We do see storage process queue going up to 1GB randomly on different SPs. Does not look it is always hitting same SP or same host.
(fdb_cluster_processes_roles_storage_input_bytes_counter - fdb_cluster_processes_roles_storage_durable_bytes_counter)

See SP CPU hitting 100%.

Each write transaction has ~200 records, total Tx size is limited below 1MB.

We also see fair bit of Tx conflicts.

Initially cluster size was 6 node (3Tx+3SP), we don’t see linear performance as we added 13 more SP nodes. Trying to see where the current bottleneck is. Any help is much appreciated.

Can you describe the workload a bit more?

The information given here says each record is around 5KB, which would put your total write bandwidth at 80000*5000b, or 400MB/s (800MB/s with double replication).

It looks like you’ve got 156 storage processes in this cluster.

If the workload was perfectly evenly distributed, you’re writing over 5MB/s per storage process, which is outside the range I would consider sustainable on the existing SSD storage engine.

If your workload is not evenly distributed, which the most non-overlapping spikes in storage queue size suggest (in my opinion), you may be hot-spotting some storage servers far above that 5MB/s.

Thank You @ryanworl !

Yes, we have 156 storage processes running.
Looking at the actual payload (tcpdump), each record varies between 100-400 bytes.
The key comprises of many fields and starts with ip of machine sending event.
We also have secondary index which is based on current system timestamp. Currently we are trying to see if this is causing hotrange issues.

Also, could you please explain more about

you’re writing over 5MB/s per storage process, which is outside the range I would consider sustainable on the existing SSD storage engine"?

What is recommended?

Thanks for the update.

(100-400B * 80,000WPS * 2x replication) / 156 processes = 100KB/s-400KB/s / process

I would say that is sustainable all other things being equal. I would target 1MB/s, so if you’re doing a delete to expire that data after a period of time, your sustainable write rate is approximately 500KB/s because deleting data requires re-writing those pages.

Thanks for giving more details about the workload.

We also have secondary index which is based on current system timestamp. Currently we are trying to see if this is causing hotrange issues.

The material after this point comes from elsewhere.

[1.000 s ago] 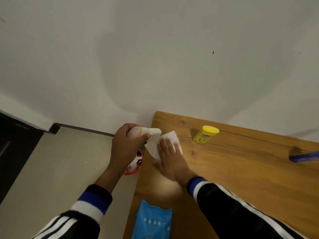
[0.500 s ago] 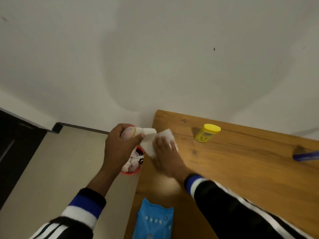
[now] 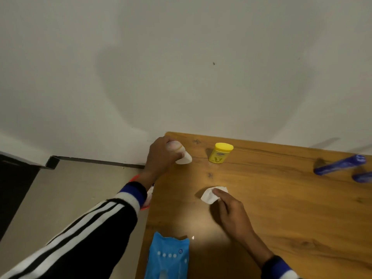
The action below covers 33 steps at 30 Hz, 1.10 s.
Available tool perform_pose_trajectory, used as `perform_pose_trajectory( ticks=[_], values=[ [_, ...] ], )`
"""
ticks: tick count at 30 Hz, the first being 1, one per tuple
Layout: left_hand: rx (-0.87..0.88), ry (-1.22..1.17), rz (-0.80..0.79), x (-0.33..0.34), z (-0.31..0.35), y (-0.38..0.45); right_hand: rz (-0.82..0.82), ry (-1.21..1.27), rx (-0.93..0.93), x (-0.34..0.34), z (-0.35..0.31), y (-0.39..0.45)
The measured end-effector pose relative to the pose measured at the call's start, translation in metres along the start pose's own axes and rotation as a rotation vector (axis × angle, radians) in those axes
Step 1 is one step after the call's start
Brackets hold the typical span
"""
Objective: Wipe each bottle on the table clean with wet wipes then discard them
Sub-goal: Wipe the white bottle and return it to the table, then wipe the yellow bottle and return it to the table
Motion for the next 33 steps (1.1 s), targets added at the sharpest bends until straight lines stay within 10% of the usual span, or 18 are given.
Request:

I would guess this is the problem. If your index key something like this looks like this:

[TIMESTAMP, IP:PORT, ..., EventID] => ''

You’ll be targeting approximately one shard at any given time, and your cluster will spend tons of IO on splitting the shard and copying over and over again.

RocksDB is coming as a storage engine option in the future, which may make this pattern sustainable at a higher write rate, but it will never be ideal because shard splits will still take place. I wouldn’t base your decision to use FDB or not for this workload based on the potential that RocksDB is available in the future though.

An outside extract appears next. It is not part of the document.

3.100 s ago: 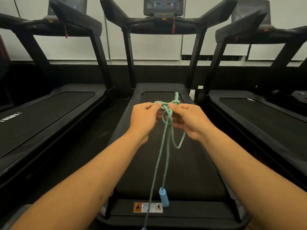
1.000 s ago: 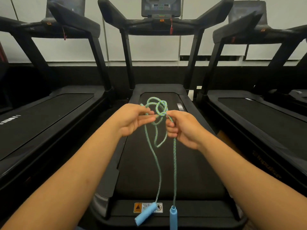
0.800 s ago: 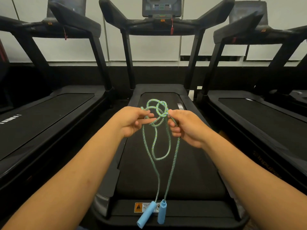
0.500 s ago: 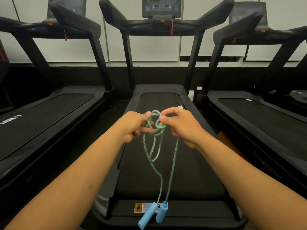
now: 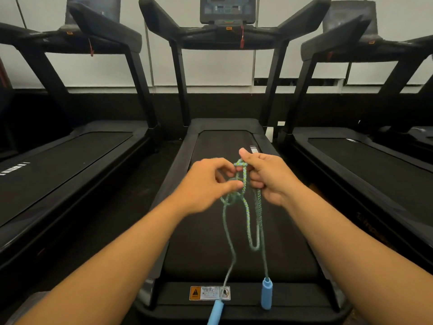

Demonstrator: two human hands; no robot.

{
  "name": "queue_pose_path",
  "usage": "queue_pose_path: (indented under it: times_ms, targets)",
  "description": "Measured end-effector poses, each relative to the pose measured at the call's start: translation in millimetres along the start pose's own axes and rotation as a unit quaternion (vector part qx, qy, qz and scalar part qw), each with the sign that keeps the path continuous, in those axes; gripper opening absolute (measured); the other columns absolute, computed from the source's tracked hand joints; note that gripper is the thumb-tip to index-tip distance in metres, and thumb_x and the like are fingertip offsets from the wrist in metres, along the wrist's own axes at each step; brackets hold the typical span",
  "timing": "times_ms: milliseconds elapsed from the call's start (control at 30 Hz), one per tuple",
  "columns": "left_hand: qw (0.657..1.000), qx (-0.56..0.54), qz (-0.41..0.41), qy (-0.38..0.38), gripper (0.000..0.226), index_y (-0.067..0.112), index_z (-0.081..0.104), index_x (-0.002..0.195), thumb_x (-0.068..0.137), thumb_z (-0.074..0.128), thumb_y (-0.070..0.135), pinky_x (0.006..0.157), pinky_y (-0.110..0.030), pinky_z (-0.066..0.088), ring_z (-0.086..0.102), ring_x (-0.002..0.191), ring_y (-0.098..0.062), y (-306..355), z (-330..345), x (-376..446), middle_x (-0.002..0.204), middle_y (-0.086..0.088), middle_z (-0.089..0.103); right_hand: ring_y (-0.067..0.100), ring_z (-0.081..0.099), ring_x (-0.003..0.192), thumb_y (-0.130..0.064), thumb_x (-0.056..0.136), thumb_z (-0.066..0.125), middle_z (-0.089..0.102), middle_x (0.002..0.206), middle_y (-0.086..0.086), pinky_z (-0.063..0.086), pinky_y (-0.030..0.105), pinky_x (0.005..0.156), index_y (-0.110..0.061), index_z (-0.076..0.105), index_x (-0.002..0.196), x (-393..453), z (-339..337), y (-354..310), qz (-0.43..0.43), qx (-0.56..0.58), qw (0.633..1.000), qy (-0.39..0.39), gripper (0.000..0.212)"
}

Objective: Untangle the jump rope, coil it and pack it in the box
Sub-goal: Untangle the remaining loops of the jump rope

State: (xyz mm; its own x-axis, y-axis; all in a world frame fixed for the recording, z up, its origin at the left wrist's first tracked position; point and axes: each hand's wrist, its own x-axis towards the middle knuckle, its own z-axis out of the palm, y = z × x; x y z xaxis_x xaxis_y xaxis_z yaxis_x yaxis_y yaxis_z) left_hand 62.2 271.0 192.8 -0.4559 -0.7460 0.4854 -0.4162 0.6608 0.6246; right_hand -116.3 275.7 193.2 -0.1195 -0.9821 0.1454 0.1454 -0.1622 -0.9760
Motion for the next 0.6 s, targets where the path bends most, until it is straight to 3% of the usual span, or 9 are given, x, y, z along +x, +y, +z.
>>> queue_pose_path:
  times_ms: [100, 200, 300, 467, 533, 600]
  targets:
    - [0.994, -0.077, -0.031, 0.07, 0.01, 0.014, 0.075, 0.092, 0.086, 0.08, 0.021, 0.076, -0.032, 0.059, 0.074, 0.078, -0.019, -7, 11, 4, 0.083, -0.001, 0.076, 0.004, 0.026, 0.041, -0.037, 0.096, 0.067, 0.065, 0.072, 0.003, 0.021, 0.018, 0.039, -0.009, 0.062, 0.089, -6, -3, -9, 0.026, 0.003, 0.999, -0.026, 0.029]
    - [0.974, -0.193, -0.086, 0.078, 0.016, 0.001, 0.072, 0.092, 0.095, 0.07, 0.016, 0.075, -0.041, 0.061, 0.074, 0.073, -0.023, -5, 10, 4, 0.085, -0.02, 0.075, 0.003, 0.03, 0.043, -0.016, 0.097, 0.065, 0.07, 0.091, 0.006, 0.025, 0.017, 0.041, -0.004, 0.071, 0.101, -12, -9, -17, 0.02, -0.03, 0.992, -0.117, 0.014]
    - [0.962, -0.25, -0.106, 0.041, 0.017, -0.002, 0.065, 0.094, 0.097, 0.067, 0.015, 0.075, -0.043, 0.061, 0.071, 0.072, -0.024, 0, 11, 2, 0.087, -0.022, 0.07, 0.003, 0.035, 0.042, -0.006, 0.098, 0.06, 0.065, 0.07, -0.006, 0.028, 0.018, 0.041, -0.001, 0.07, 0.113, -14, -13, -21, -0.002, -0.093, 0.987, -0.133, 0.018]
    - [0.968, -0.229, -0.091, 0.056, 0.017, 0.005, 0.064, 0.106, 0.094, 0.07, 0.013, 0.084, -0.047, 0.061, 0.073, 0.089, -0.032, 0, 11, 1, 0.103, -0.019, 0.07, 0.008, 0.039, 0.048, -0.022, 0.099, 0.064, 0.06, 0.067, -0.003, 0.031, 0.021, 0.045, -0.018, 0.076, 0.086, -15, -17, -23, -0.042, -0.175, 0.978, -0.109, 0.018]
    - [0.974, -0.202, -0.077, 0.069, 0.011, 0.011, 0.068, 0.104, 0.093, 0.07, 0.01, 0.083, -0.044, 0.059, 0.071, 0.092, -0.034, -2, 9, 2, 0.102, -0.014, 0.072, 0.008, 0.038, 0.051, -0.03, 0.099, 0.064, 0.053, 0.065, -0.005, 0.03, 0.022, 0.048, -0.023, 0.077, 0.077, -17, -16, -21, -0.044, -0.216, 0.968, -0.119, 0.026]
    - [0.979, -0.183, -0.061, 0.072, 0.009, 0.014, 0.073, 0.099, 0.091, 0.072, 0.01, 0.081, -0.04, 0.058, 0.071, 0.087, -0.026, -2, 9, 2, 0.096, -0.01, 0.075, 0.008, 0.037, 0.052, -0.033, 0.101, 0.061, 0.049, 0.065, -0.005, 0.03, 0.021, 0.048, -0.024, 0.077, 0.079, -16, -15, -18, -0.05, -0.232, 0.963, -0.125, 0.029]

Instead, you can add a prefix to that key, perhaps by hashing the IP address modding it by some constant to make a prefix you can scan if you know the IP address you need to query. The constant would be large enough to create enough shards to sustain your write rate. You’ll still have splits occurring, just at a slower rate.

Please see this thread for some discussion on possible disk saturation and how to reason about it.

Thank You @gaurav for the useful info.
However in our case, we found that the secondary index was causing hot ranges. Thank you @ryanworl for pinpointing the issue.